- **RECORDS PROVIDED**
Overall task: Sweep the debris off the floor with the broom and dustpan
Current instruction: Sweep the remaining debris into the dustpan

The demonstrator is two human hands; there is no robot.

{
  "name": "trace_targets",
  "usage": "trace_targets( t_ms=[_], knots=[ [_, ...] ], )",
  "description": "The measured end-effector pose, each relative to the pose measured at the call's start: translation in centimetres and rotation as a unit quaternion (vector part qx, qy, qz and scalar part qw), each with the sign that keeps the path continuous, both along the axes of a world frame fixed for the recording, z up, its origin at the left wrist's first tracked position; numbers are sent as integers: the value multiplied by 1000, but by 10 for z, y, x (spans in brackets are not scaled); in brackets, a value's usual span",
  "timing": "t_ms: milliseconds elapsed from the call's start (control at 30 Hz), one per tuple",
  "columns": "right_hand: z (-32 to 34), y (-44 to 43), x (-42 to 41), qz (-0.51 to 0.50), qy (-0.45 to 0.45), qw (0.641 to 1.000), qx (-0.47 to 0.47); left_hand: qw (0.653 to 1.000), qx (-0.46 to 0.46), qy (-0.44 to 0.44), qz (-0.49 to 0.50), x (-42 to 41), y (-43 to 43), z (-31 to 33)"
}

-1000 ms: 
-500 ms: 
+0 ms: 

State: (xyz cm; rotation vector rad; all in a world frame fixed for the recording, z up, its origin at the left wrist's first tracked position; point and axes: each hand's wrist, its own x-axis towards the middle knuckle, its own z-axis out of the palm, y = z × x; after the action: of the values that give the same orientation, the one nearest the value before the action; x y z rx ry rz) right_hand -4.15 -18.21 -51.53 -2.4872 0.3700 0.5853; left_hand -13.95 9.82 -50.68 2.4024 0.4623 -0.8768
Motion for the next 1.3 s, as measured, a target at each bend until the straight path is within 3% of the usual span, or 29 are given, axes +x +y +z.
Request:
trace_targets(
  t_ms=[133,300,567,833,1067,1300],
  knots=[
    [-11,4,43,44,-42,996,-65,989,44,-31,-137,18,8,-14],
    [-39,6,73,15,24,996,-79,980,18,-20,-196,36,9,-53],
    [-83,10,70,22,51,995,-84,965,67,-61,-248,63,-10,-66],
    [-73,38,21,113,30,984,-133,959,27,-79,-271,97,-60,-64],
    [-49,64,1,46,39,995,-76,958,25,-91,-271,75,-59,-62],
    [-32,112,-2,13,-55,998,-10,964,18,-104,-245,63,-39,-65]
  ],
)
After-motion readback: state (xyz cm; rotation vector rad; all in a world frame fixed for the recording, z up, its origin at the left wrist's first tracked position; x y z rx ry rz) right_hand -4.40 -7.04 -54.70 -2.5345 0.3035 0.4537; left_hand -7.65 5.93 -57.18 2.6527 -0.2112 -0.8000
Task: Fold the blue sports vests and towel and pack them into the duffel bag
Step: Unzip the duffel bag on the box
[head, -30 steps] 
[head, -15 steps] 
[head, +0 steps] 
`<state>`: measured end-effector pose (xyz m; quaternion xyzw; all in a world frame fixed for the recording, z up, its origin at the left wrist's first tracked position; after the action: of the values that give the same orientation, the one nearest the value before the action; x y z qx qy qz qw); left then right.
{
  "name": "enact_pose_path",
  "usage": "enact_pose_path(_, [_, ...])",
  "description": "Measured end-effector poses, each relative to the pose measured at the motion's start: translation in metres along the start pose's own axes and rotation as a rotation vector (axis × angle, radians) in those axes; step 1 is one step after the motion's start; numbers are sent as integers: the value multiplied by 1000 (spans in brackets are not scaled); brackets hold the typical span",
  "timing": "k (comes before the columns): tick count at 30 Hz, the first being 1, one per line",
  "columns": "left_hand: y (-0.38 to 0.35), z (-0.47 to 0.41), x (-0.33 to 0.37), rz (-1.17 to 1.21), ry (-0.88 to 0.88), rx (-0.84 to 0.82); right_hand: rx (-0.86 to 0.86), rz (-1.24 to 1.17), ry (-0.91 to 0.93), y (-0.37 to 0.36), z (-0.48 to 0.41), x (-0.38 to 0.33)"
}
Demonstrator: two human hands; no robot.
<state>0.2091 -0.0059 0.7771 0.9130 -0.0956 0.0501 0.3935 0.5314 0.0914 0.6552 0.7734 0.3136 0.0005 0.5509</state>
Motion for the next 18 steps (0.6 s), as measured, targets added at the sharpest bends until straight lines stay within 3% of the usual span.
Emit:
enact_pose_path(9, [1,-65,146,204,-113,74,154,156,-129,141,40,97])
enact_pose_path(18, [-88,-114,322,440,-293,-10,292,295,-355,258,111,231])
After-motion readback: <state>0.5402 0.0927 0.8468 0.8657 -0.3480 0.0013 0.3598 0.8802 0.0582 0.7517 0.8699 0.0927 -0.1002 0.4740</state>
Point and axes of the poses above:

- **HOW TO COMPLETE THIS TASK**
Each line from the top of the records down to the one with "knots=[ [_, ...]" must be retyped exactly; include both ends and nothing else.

- **SOLUTION FOR THIS PROBLEM**
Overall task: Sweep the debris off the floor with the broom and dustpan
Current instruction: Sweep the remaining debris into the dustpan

The demonstrator is two human hands; there is no robot.

{
  "name": "trace_targets",
  "usage": "trace_targets( t_ms=[_], knots=[ [_, ...] ], )",

That covers the exercise completely.